-- Exercise description --
A line counts if it contains the word "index" at least once. State how many such lines the records contain, giving the number alone.

-- Given data --

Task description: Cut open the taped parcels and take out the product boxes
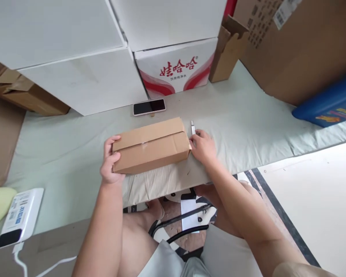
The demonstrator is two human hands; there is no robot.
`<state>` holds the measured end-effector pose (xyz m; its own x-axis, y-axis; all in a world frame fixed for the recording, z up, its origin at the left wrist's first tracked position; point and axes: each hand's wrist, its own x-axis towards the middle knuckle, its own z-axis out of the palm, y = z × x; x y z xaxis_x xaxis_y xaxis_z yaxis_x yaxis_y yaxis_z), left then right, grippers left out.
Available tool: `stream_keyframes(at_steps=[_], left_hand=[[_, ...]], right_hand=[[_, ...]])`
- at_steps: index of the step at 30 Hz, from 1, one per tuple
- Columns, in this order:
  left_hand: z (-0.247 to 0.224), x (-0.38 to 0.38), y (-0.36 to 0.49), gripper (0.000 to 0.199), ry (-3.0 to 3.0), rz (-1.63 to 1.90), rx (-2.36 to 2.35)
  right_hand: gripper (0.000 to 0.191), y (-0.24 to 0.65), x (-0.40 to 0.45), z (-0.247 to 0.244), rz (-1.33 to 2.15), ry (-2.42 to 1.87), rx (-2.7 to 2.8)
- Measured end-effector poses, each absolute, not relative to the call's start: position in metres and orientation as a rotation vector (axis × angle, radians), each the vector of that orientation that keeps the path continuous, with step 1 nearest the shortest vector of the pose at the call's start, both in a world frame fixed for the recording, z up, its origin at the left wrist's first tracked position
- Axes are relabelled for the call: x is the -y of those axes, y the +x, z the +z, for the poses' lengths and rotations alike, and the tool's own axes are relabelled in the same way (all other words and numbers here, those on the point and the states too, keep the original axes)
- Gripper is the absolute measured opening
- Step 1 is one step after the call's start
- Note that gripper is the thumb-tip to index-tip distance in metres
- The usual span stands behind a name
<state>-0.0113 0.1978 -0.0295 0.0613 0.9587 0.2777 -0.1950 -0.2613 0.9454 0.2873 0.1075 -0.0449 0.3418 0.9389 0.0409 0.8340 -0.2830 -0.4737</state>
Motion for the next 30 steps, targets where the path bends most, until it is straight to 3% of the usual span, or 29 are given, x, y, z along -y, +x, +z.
stream_keyframes(at_steps=[6, 15, 17, 19, 22, 26, 30], left_hand=[[-0.023, -0.176, 0.006, 0.040, 1.252, 1.410, -0.865], [-0.013, -0.141, 0.025, 0.044, 1.277, 1.232, -0.902], [-0.012, -0.135, 0.025, 0.044, 1.325, 1.173, -0.873], [-0.012, -0.131, 0.024, 0.044, 1.355, 1.110, -0.848], [-0.010, -0.127, 0.025, 0.043, 1.364, 1.060, -0.823], [-0.007, -0.123, 0.030, 0.042, 1.305, 1.082, -0.817], [-0.005, -0.120, 0.035, 0.040, 1.233, 1.115, -0.817]], right_hand=[[0.038, 0.312, -0.095, -0.029, 0.550, -2.174, 1.158], [0.029, 0.297, -0.062, 0.023, 0.706, -0.934, 0.646], [0.028, 0.295, -0.056, 0.037, 0.695, -0.856, 0.713], [0.012, 0.289, -0.050, 0.046, 0.629, -0.878, 0.867], [0.022, 0.275, -0.041, 0.051, 0.472, -0.984, 1.133], [0.012, 0.266, -0.033, 0.056, 0.539, -1.193, 1.521], [0.011, 0.270, -0.036, 0.064, 0.539, -1.134, 1.717]])
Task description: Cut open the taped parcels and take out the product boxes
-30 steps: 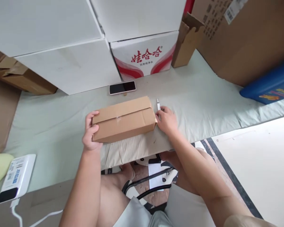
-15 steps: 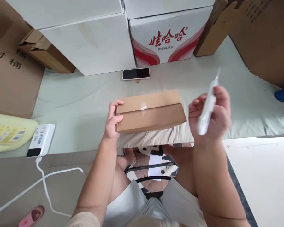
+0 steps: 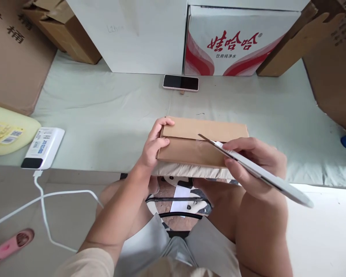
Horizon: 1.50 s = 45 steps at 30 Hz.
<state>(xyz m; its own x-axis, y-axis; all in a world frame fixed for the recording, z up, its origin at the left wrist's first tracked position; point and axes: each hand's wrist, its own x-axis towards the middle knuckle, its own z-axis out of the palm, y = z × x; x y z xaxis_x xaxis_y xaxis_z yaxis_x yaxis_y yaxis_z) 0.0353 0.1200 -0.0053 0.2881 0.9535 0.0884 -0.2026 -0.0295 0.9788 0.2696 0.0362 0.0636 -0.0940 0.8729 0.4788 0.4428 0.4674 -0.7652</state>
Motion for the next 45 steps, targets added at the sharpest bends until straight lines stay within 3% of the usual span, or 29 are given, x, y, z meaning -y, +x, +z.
stream_keyframes(at_steps=[5, 11, 45], left_hand=[[-0.006, -0.120, 0.036, 0.040, 1.259, 1.121, -0.818], [-0.006, -0.119, 0.035, 0.040, 1.271, 1.123, -0.821], [-0.010, -0.120, 0.036, 0.042, 1.234, 1.167, -0.851]], right_hand=[[0.019, 0.267, -0.042, 0.073, 0.497, -1.114, 1.831], [0.010, 0.266, -0.039, 0.068, 0.488, -1.137, 1.831], [0.016, 0.258, -0.037, 0.068, 0.407, -1.331, 1.820]])
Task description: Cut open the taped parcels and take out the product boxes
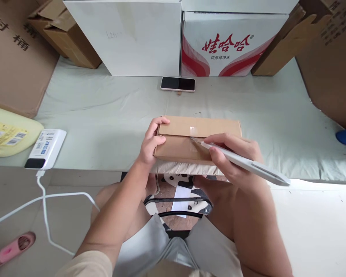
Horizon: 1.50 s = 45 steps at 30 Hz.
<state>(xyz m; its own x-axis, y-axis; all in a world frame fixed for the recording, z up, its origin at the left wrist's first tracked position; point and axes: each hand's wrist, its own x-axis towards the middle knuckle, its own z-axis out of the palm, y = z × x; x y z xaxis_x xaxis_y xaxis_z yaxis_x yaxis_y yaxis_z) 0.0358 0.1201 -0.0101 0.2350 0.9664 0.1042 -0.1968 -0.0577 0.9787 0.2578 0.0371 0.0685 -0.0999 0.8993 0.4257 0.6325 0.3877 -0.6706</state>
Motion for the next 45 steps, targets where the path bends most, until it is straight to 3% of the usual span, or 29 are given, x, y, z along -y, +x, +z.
stream_keyframes(at_steps=[8, 15, 20, 24, 28, 31, 40, 45], left_hand=[[-0.013, -0.125, 0.034, 0.046, 1.279, 1.167, -0.820], [-0.012, -0.126, 0.036, 0.048, 1.279, 1.160, -0.808], [-0.018, -0.132, 0.027, 0.051, 1.336, 1.095, -0.806], [-0.010, -0.128, 0.016, 0.050, 1.520, 1.198, -0.861], [0.016, -0.103, 0.020, 0.028, 1.878, 1.490, -0.957], [0.028, -0.085, 0.033, 0.015, 2.092, 1.389, -1.019], [0.027, -0.080, 0.046, 0.037, 2.378, 1.184, -1.124], [0.028, -0.080, 0.048, 0.026, 2.245, 1.328, -1.139]], right_hand=[[0.017, 0.260, -0.031, 0.053, 0.220, -1.276, 1.393], [0.012, 0.277, -0.044, 0.016, 0.315, -1.219, 0.786], [0.027, 0.281, -0.051, -0.006, 0.237, -1.368, 0.927], [0.028, 0.280, -0.048, -0.008, 0.201, -1.376, 1.033], [0.027, 0.273, -0.049, -0.005, 0.301, -1.335, 0.948], [0.028, 0.269, -0.052, -0.005, 0.280, -1.333, 0.963], [0.032, 0.276, -0.057, -0.014, 0.258, -1.335, 1.021], [0.029, 0.271, -0.061, -0.006, 0.309, -1.281, 0.973]])
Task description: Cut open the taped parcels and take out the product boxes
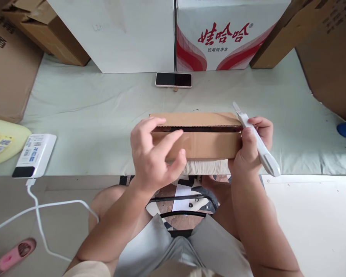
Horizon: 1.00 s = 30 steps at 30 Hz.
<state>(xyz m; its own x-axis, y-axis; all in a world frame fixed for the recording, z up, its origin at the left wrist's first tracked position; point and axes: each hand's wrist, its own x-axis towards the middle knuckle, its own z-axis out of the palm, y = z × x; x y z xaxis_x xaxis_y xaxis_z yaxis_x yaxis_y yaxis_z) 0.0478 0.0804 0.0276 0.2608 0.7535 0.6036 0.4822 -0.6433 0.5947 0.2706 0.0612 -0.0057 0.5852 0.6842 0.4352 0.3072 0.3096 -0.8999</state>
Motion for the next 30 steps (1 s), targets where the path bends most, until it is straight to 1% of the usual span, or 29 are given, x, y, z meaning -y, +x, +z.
stream_keyframes(at_steps=[4, 6, 8, 10, 13, 15, 17, 20, 23, 24, 27, 30], left_hand=[[0.025, -0.089, 0.038, 0.015, 2.012, 1.669, -1.095], [0.019, -0.100, 0.028, 0.012, 1.856, 1.705, -1.094], [0.009, -0.114, 0.016, 0.012, 1.726, 1.696, -1.122], [-0.005, -0.129, 0.008, 0.014, 1.611, 1.673, -1.190], [-0.027, -0.146, 0.005, 0.020, 1.449, 1.562, -1.315], [-0.038, -0.150, 0.008, 0.023, 1.396, 1.482, -1.330], [-0.041, -0.149, 0.011, 0.025, 1.398, 1.442, -1.277], [-0.033, -0.142, 0.010, 0.033, 1.499, 1.436, -1.164], [-0.016, -0.138, 0.003, 0.044, 1.723, 1.385, -1.104], [-0.011, -0.137, 0.000, 0.046, 1.802, 1.352, -1.092], [0.001, -0.139, -0.006, 0.054, 1.982, 1.261, -1.017], [0.005, -0.141, -0.013, 0.066, 2.047, 1.203, -0.893]], right_hand=[[0.026, 0.280, -0.064, 0.000, 0.272, -1.198, 0.863], [0.021, 0.293, -0.066, -0.005, 0.200, -1.274, 0.766], [0.019, 0.311, -0.068, -0.015, 0.139, -1.477, 0.774], [0.029, 0.330, -0.071, -0.029, 0.174, -1.711, 0.940], [0.046, 0.352, -0.077, -0.047, 0.332, -1.984, 1.203], [0.051, 0.359, -0.081, -0.053, 0.378, -2.116, 1.275], [0.050, 0.358, -0.082, -0.052, 0.376, -2.148, 1.299], [0.036, 0.344, -0.077, -0.037, 0.298, -1.958, 1.176], [0.012, 0.320, -0.069, -0.013, 0.286, -1.529, 1.076], [0.010, 0.312, -0.067, -0.005, 0.308, -1.379, 1.106], [0.021, 0.295, -0.062, 0.012, 0.396, -1.017, 1.325], [0.040, 0.288, -0.058, 0.018, 0.479, -0.907, 1.637]])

-- Your solution --
2